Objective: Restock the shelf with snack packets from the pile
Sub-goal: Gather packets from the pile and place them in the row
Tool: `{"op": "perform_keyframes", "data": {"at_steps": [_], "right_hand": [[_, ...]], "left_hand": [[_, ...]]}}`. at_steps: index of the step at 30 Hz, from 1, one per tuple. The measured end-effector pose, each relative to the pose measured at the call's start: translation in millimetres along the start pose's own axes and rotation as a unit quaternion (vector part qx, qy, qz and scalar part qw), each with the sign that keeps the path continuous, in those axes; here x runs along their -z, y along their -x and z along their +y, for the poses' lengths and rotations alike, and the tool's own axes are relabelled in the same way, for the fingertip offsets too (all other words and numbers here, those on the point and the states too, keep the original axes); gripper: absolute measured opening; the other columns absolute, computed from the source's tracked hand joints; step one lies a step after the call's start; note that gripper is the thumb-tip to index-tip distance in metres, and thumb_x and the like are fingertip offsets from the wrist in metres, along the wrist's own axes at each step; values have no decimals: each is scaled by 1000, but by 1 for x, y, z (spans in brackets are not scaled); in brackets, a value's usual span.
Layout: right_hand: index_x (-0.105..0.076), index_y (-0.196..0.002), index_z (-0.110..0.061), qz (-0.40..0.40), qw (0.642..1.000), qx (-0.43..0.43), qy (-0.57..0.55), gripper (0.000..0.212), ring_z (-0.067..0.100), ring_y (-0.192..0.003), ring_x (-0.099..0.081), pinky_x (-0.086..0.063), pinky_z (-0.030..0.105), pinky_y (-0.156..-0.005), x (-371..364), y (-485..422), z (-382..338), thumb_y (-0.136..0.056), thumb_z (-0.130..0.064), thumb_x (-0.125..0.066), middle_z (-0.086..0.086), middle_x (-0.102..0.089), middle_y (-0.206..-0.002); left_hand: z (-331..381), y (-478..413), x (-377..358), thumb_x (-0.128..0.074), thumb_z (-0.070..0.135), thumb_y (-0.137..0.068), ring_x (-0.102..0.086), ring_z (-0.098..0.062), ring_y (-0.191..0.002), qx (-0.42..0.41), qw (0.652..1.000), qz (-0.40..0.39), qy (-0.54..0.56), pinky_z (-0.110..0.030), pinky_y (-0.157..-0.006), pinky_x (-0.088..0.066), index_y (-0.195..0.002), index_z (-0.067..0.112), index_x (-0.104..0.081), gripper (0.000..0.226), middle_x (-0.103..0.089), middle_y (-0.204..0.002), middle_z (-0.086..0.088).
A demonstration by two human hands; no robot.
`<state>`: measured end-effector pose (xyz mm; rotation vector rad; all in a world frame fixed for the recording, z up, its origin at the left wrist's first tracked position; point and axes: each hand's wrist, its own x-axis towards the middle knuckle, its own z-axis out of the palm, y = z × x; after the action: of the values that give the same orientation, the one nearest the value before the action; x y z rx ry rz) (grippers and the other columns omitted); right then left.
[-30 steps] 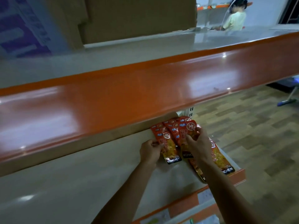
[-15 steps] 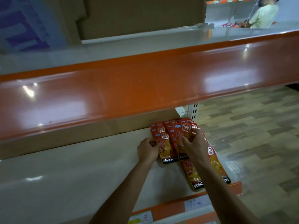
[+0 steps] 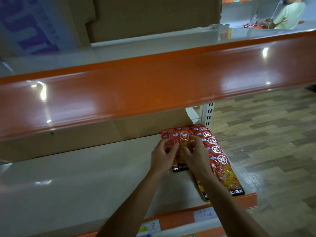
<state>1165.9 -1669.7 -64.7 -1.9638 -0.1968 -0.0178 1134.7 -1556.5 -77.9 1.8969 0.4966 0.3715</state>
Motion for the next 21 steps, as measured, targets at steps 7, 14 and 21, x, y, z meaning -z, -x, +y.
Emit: {"op": "perform_keyframes", "data": {"at_steps": [7,14,21], "right_hand": [[-51,-131,-10,22,979,81,183,39,24,-121,-48,-38,31,-98,3,3,10,-93,-9,-52,9,-56,-129],[-46,-138,-17,-24,938,96,333,42,22,-144,-21,-15,38,-118,3,5,32,-97,-21,-41,2,-40,-149],[-46,-138,-18,-41,947,81,307,41,23,-145,-20,-15,40,-119,1,7,36,-100,-29,-38,4,-38,-150]], "left_hand": [[-15,7,10,-71,27,-86,-69,-11,-89,43,998,41,19,-34,-83,-57,-113,25,-59,30,-72,-102,-1],[-25,19,9,-73,21,-84,-68,-11,-87,50,998,25,-19,-30,-79,-57,-113,17,-61,31,-71,-102,-1],[-22,23,0,-75,29,-82,-66,-11,-90,36,993,34,-108,-29,-81,-56,-113,16,-62,36,-70,-102,1]]}}
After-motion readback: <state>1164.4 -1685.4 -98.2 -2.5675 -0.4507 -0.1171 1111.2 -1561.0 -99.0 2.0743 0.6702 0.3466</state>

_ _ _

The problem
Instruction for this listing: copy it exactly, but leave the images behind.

Problem solution
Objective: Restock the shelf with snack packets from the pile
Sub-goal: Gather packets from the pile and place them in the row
Tool: `{"op": "perform_keyframes", "data": {"at_steps": [_], "right_hand": [[_, ...]], "left_hand": [[_, ...]]}}`. at_steps: index of the step at 30 Hz, from 1, one per tuple. The measured end-effector pose, each relative to the pose measured at the call's start: translation in millimetres along the start pose's own axes and rotation as a unit quaternion (vector part qx, qy, qz and scalar part qw), each with the sign that keeps the path continuous, in those axes; here x runs along their -z, y along their -x and z along their +y, for the poses' lengths and rotations alike, and the tool's own axes are relabelled in the same way, for the fingertip offsets too (all other words and numbers here, those on the point and the states too, keep the original axes); gripper: absolute measured opening; the other columns absolute, computed from the source's tracked hand joints; step one lies a step after the call's start; note that gripper is the thumb-tip to index-tip distance in metres, and thumb_x and the like are fingertip offsets from the wrist in metres, along the wrist's own axes at each step; values have no decimals: each is scaled by 1000, but by 1 for x, y, z (spans in brackets are not scaled); in brackets, a value's usual span.
Layout: right_hand: index_x (-0.105..0.076), index_y (-0.196..0.002), index_z (-0.110..0.061), qz (-0.40..0.40), qw (0.642..1.000), qx (-0.43..0.43), qy (-0.57..0.55), gripper (0.000..0.212), ring_z (-0.067..0.100), ring_y (-0.192..0.003), ring_x (-0.099..0.081), pinky_x (-0.086..0.063), pinky_z (-0.030..0.105), pinky_y (-0.156..-0.005), x (-371..364), y (-485..422), z (-382..338), thumb_y (-0.136..0.056), thumb_z (-0.130..0.064), thumb_x (-0.125..0.066), middle_z (-0.086..0.086), middle_x (-0.102..0.089), middle_y (-0.206..-0.002); left_hand: z (-331..381), y (-478..413), x (-377..358), thumb_x (-0.128..0.074), thumb_z (-0.070..0.135), thumb_y (-0.137..0.068), ring_x (-0.102..0.086), ring_z (-0.098..0.062), ring_y (-0.191..0.002), qx (-0.42..0.41), qw (0.652..1.000), qz (-0.40..0.39), qy (-0.54..0.56), pinky_z (-0.110..0.030), pinky_y (-0.157..-0.006), pinky_x (-0.088..0.066), index_y (-0.195..0.002), index_z (-0.067..0.112), index_x (-0.104..0.081), gripper (0.000..0.226), middle_x (-0.103..0.089), middle_y (-0.204..0.002), middle_z (-0.086..0.088).
A demonstration by two human hands; no robot.
`<state>`: measured end-effector pose (xyz mm; rotation vector rad; all in a world frame fixed for the recording, z up, its origin at the left wrist's first tracked position; point and axes: each hand's wrist, its own x-axis towards the middle knuckle, its own z-axis out of the palm, y = z × x; after the action: of the values that give the same orientation, the one nearest the value before the action; x y z rx ry rz) (grippers and the other columns omitted); right then left.
[-30 steps] 
[-15 steps] 
[+0 steps] 
<state>1165.9 -1669.7 -64.7 -1.9638 -0.1968 -0.0178 1134.7 -1556.5 -77.9 1.8969 0.4966 0.3715</state>
Motion for the next 21 steps, as measured, targets at steps 7, 14 and 21, x, y, z meaning -z, -x, +y.
Emit: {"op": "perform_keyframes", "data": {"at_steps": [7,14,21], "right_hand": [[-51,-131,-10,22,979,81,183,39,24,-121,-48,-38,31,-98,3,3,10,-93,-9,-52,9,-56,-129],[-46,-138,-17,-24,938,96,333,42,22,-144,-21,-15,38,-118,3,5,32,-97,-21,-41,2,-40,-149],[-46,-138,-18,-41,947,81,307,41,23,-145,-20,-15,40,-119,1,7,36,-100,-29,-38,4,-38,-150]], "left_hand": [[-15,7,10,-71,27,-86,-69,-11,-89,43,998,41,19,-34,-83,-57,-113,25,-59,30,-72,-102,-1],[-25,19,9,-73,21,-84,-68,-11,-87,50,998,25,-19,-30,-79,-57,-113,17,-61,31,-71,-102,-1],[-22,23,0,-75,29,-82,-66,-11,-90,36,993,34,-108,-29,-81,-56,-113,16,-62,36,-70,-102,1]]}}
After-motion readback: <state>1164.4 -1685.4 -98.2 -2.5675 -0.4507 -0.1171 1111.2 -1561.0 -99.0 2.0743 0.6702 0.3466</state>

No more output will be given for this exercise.